Mas minha parentalidade não seguiu um caminho tradicional. Sou um homem gay, pai de duas crianças por adoção que chegaram em momentos e contextos diferentes. Formamos um núcleo familiar que raramente aparece em campanhas de dia dos pais ou em reportagens sobre criação de filhos. Esta realidade traz consigo um desafio: o da ausência de referências. A experiência homoafetiva na educação de filhos ainda é, muitas vezes, um território sem roteiros. Estamos abrindo caminhos com empatia, coragem e uma dose diária de resistência.

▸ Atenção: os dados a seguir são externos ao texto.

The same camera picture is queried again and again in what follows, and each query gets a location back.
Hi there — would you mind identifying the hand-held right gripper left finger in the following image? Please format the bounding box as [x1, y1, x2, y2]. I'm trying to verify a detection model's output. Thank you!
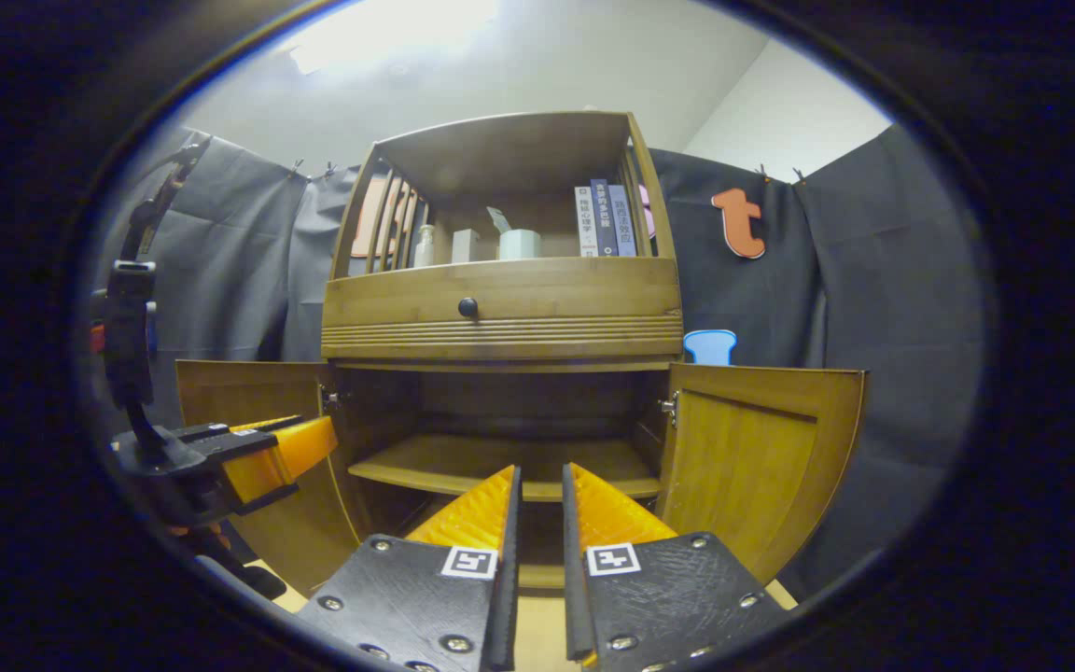
[298, 464, 523, 672]

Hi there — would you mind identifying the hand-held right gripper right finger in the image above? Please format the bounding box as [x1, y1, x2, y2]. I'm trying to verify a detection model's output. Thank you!
[563, 462, 790, 672]

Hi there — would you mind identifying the wooden cabinet door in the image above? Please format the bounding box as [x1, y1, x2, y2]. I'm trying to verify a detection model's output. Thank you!
[654, 362, 868, 586]
[175, 359, 363, 598]

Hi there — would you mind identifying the wooden double-door shoe cabinet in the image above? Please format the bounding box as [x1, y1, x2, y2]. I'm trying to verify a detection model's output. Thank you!
[175, 110, 868, 594]

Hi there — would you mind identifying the wooden inner shelf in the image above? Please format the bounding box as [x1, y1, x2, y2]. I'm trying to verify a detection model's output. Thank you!
[348, 434, 664, 502]

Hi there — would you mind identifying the light blue book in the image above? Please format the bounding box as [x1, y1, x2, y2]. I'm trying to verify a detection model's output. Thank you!
[608, 184, 638, 258]

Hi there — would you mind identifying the black backdrop cloth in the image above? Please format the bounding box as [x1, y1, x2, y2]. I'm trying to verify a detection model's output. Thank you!
[90, 121, 996, 603]

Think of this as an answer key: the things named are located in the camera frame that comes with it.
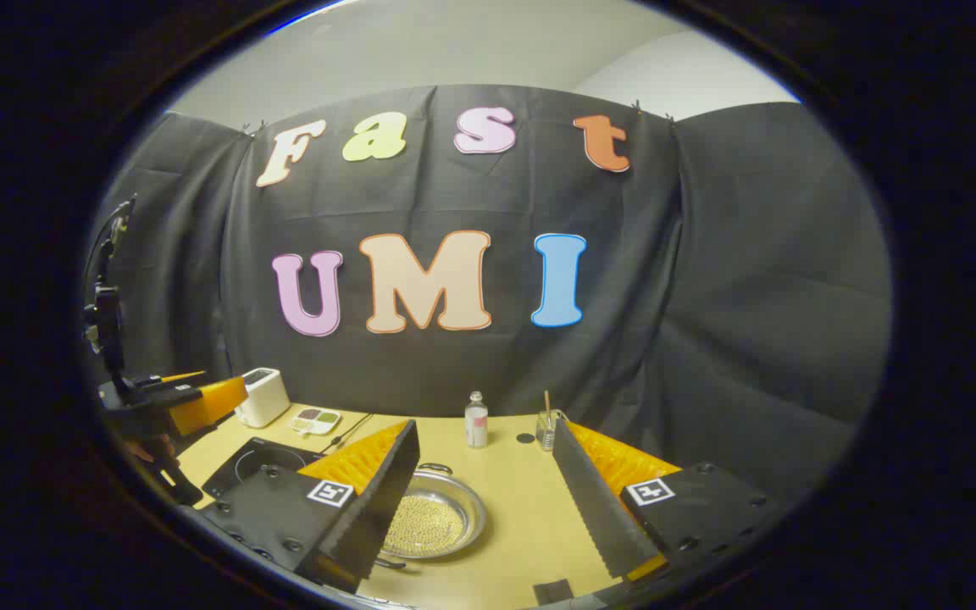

Muitas vezes, a estranheza vem de que em nossa sociedade, ainda se espera que o cuidado venha das mães. Quando se é pai, e ainda mais em uma família com dois homens como casal, nossa presença é vista como exceção, como ajuda, como bônus. Mas aqui, nossa paternidade é ativa, diária, coletiva. Não é sobre nós. É sobre cuidar de nossos filhos, formá-los para o mundo.
Ser uma família construída pela adoção me fez sentir, na pele, as camadas de exclusão que insistem em perpetuar no nosso país. Também me fez ter certeza de que diversidade não pode ser apenas um slide bonito sobre racismo, equidade de gênero, LGBTfobia, capacitismo ou etarismo. Ela precisa estar presente nas conversas, nas reuniões, nas decisões sobre quem fala e quem é escutado. Entender isso me fez um líder mais atento e, acima de tudo, mais disposto a ceder espaço.
Ainda são tímidos os avanços no reconhecimento de diferentes formatos familiares no ambiente profissional. Mas acredito que estamos escrevendo uma nova história, que coloca o profissionalismo acima dos modelos tradicionais. Uma história que entende que famílias diversas não são exceção, são parte da sociedade.